- Hajjiabad-e Hajji Safar Location within Iran
- Coordinates: 36°43′36″N 57°21′25″E﻿ / ﻿36.72667°N 57.35694°E
- Country: Iran
- Province: Razavi Khorasan
- County: Joveyn
- District: Central
- Rural District: Bala Joveyn

Population (2016)
- • Total: 1,941
- Time zone: UTC+3:30 (IRST)

= Hajjiabad-e Hajji Safar =

Village in Razavi Khorasan province, Iran

Hajjiabad-e Hajji Safar (حاجي ابادحاج صفر) (Note: Also romanized as Ḩājjīābād-e Ḩājjī Şafar; also known as Ḩājjīābād) is a village in Bala Joveyn Rural District of the Central District in Joveyn County, Razavi Khorasan province, Iran.

==Demographics==
===Population===
At the time of the 2006 National Census, the village's population was 1,858 in 447 households, when it was in the former Joveyn District of Sabzevar County.

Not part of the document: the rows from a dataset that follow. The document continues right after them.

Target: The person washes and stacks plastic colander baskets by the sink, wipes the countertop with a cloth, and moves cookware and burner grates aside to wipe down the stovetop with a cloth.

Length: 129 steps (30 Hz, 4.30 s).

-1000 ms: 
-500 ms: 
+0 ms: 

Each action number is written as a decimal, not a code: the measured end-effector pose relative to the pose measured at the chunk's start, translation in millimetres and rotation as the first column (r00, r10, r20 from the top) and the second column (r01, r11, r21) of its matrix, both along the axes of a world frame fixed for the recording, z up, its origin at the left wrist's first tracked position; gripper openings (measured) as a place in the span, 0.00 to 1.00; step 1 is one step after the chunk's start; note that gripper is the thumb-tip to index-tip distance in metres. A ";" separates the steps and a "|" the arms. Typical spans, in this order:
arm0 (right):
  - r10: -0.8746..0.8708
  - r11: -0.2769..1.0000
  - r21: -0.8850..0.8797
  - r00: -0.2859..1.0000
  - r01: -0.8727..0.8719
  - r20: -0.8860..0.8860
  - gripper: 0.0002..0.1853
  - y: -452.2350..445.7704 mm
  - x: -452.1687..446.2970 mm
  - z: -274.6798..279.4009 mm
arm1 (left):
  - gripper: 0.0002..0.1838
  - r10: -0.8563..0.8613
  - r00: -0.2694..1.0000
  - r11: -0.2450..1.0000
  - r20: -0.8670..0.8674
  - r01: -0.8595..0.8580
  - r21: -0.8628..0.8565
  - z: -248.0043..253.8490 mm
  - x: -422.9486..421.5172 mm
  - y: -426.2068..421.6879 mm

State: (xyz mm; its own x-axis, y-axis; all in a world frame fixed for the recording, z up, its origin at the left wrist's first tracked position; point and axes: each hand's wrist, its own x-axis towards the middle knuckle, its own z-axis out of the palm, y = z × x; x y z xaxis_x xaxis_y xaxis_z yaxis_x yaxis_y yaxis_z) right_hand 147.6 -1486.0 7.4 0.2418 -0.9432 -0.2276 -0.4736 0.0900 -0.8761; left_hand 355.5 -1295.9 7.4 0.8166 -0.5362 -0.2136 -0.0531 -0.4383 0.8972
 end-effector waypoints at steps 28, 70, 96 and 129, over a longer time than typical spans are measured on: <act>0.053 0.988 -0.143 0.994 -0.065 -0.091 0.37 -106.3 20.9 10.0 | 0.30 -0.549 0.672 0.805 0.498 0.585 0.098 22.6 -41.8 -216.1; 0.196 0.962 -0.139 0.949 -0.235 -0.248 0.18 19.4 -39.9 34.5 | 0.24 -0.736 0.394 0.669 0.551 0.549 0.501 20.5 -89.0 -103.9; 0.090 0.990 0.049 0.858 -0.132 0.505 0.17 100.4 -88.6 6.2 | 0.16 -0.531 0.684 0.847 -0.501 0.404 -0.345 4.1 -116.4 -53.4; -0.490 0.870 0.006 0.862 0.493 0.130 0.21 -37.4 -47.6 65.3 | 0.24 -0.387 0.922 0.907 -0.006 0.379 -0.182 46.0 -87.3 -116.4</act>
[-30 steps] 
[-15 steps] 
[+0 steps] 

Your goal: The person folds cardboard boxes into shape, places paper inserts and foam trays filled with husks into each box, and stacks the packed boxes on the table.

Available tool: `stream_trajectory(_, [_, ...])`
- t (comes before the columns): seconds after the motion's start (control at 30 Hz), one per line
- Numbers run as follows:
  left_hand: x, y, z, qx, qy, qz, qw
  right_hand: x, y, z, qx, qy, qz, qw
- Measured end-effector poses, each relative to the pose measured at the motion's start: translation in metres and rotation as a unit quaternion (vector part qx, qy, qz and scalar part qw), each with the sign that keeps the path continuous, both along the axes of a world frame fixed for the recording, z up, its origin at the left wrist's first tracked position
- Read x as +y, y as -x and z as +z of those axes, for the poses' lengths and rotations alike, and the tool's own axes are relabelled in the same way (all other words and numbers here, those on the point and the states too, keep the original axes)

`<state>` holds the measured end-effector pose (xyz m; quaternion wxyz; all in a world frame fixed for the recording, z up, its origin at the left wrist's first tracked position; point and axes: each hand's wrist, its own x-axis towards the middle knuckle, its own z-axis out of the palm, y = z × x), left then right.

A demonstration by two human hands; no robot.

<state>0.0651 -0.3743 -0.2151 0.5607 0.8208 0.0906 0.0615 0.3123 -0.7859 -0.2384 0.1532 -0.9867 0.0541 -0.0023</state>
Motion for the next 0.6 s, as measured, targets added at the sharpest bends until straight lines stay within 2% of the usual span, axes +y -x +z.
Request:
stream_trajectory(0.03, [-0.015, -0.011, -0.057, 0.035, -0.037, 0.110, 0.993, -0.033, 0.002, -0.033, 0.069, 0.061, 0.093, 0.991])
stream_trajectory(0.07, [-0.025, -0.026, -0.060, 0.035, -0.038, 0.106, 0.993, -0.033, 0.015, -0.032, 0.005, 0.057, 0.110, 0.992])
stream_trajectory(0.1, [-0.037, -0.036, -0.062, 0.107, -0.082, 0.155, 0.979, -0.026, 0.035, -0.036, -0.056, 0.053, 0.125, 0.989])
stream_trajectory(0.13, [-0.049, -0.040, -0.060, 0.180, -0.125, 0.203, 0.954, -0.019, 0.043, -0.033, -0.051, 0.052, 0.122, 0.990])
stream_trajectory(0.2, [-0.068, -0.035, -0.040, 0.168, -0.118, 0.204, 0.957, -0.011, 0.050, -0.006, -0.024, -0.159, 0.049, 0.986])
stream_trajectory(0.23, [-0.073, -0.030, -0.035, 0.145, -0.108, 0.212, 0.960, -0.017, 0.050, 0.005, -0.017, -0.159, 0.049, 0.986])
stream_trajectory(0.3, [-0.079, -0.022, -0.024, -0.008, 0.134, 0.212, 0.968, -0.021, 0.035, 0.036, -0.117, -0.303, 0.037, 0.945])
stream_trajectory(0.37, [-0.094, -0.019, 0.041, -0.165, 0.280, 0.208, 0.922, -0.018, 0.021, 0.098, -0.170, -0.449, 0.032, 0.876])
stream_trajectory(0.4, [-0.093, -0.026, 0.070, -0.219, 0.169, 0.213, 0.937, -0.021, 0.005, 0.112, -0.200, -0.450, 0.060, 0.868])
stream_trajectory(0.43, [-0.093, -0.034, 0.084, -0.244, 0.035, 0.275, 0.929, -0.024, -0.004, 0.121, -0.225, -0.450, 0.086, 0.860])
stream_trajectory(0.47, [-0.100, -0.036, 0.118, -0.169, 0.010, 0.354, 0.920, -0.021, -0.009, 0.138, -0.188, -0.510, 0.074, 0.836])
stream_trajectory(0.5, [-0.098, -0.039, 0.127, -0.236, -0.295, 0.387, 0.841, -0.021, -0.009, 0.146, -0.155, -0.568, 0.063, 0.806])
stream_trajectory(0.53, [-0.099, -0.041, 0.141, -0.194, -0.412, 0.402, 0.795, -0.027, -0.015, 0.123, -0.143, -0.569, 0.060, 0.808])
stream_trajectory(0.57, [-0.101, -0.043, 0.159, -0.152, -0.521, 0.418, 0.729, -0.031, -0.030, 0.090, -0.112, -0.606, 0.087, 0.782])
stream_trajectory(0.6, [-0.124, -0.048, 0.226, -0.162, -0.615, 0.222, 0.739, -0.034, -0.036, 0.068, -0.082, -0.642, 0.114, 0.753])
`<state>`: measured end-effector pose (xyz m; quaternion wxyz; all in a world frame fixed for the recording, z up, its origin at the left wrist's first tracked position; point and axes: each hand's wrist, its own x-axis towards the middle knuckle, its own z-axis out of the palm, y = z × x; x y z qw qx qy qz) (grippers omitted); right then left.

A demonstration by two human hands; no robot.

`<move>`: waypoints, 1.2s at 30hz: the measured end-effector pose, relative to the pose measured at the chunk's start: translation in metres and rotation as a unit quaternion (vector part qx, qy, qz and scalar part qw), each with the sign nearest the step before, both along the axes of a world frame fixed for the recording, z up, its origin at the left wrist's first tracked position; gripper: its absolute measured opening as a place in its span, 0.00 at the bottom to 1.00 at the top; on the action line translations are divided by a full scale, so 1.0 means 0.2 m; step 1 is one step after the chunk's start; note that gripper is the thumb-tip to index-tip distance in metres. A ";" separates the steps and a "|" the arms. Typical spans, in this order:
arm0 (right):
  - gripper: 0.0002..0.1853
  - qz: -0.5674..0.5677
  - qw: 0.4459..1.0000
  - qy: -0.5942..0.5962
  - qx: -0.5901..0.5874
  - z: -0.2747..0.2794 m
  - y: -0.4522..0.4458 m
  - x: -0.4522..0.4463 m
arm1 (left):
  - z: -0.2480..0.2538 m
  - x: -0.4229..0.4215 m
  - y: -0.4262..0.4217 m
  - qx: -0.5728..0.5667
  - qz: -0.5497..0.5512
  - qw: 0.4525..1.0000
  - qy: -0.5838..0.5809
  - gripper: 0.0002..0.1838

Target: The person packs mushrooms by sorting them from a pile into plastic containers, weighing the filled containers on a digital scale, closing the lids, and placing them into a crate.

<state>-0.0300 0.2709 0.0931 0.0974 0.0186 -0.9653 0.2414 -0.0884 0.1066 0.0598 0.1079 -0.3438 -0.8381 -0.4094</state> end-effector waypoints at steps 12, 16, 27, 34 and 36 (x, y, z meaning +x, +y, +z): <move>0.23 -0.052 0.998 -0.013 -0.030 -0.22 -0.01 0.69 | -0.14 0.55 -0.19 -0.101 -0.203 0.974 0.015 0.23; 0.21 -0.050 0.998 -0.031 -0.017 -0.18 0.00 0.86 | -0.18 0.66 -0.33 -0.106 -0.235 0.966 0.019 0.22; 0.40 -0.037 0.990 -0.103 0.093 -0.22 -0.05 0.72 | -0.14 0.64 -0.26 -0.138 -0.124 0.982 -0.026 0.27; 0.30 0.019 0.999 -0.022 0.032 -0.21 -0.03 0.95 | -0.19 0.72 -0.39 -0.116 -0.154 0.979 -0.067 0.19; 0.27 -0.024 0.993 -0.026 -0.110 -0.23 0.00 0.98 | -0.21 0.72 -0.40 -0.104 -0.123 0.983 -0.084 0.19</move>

The following census in 2011 counted 2,142 people in 595 households, by which time the district had been separated from the county in the establishment of Joveyn County. The rural district was transferred to the new Central District. The 2016 census measured the population of the village as 1,941 people in 565 households.